My first project from my summer with the Hyannis Harbor Hawks.
When it comes to Cape League roster attrition, there is only so much you can prepare for. In March, every team’s roster looks great, full of All-Americans and future first-rounders. On Opening Day in June, the managers are probably still pretty happy with where they stand– maybe a pitcher or two dropped out, but the core of the roster is still intact. Soon after, though, the Cape teams are scrambling. The ace of your rotation is getting shut down for the summer. An infielder hit the transfer portal and needs to take visits. A school keeps a high leverage reliever at school work on a strength program, and your top option for replacing him is already in another league. Your first baseman’s team goes on an unexpected run in Omaha, Team USA poaches a few of your very best, and then an MLB team decides to take a flyer on your starting centerfielder. This isn’t specifically what happened to the Harbor Hawks, or any Cape team, but it’s accurate in terms of quantity and impact. The reasons may be different for each player and team, but no matter what, every roster looks completely different during the August playoffs than it did in the preseason.
The replacement game is critical for Cape League teams, and our operations/analytics group for Hyannis was empowered to find potential players and suggest them to the Front Office. Hyannis used 27 batters and 32 pitchers over the course of the season, seriously considering all of our suggestions, some of whom became critical players. After a semester learning how to use machine learning models in Python, I wanted to try to use basic NCAA stats to predict Cape League offensive production. Ideally, this model would identify overlooked candidates for further vetting and also give some insight into how a batter’s conference can impact their Cape performance.
Data Preparation
My NCAA data came from baseballr (Bill Petti and Saiem Gilani), where I was able to pull stat lines for every D1 player for years 2021-2023. Unfortunately, trying to pull 2019 caused errors I couldn’t quite fix or explain, so I had to go with just three seasons. A possible next step in this model would be to instead use Robert Frey's collegebaseball package whenever he finishes it. With the current setup, I went year by year and pulled players from each university in that year. The data came with some column shifting issues, which I fixed in R and then wrote to a CSV for each year.

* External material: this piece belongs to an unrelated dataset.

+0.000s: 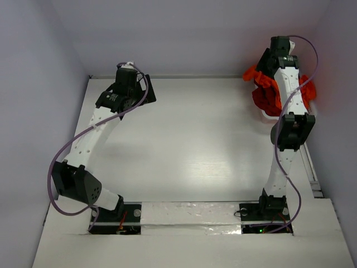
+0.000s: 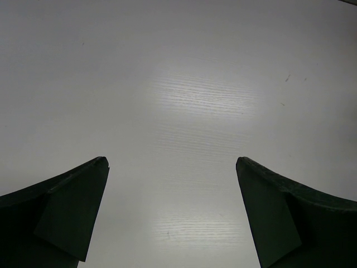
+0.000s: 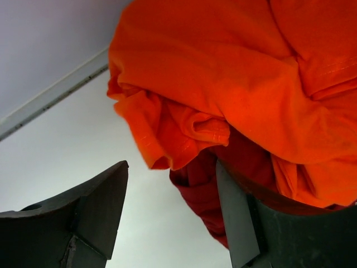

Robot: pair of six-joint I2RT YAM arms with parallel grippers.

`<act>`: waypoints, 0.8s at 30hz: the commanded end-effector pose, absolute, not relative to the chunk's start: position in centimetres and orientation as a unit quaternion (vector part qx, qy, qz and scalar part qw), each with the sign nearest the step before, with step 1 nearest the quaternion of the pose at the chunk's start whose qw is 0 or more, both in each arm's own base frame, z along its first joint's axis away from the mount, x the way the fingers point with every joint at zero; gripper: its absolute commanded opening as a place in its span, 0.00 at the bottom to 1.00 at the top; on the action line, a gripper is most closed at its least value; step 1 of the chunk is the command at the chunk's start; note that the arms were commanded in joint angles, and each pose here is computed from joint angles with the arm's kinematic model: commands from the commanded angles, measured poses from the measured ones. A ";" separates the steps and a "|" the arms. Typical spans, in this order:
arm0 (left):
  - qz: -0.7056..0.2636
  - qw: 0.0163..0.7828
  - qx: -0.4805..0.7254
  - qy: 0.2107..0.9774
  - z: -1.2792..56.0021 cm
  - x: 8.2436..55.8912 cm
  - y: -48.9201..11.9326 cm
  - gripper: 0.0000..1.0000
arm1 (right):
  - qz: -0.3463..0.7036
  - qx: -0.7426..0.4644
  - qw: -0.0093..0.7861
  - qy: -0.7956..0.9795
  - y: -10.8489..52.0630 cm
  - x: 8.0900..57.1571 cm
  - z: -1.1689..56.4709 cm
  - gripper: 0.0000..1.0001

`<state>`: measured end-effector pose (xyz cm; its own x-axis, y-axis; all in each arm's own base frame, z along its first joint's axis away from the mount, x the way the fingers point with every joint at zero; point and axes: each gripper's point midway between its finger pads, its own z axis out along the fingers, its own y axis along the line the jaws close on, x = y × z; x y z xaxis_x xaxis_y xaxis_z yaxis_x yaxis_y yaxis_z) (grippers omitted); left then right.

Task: Fold and stack the t-shirts
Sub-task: Grab crumpled tshirt from bin with the right arm

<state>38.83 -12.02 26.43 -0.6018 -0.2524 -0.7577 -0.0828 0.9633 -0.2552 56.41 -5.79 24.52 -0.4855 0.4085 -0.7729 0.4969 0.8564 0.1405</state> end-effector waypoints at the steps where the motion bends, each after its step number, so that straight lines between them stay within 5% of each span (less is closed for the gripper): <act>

Conference strength ratings were a key goal of this project from the very beginning, because with apologies to Gabe Appelbaum, OPSing .900 in the Atlantic 10 is pretty different from doing it in the SEC. Boyd's World was the best resource for this, so I pulled season-end conference ratings for each year I was considering. Considering schools play fairly different non-conference schedules, a more in-depth approach would be to look at a more comprehensive strength of schedule metric.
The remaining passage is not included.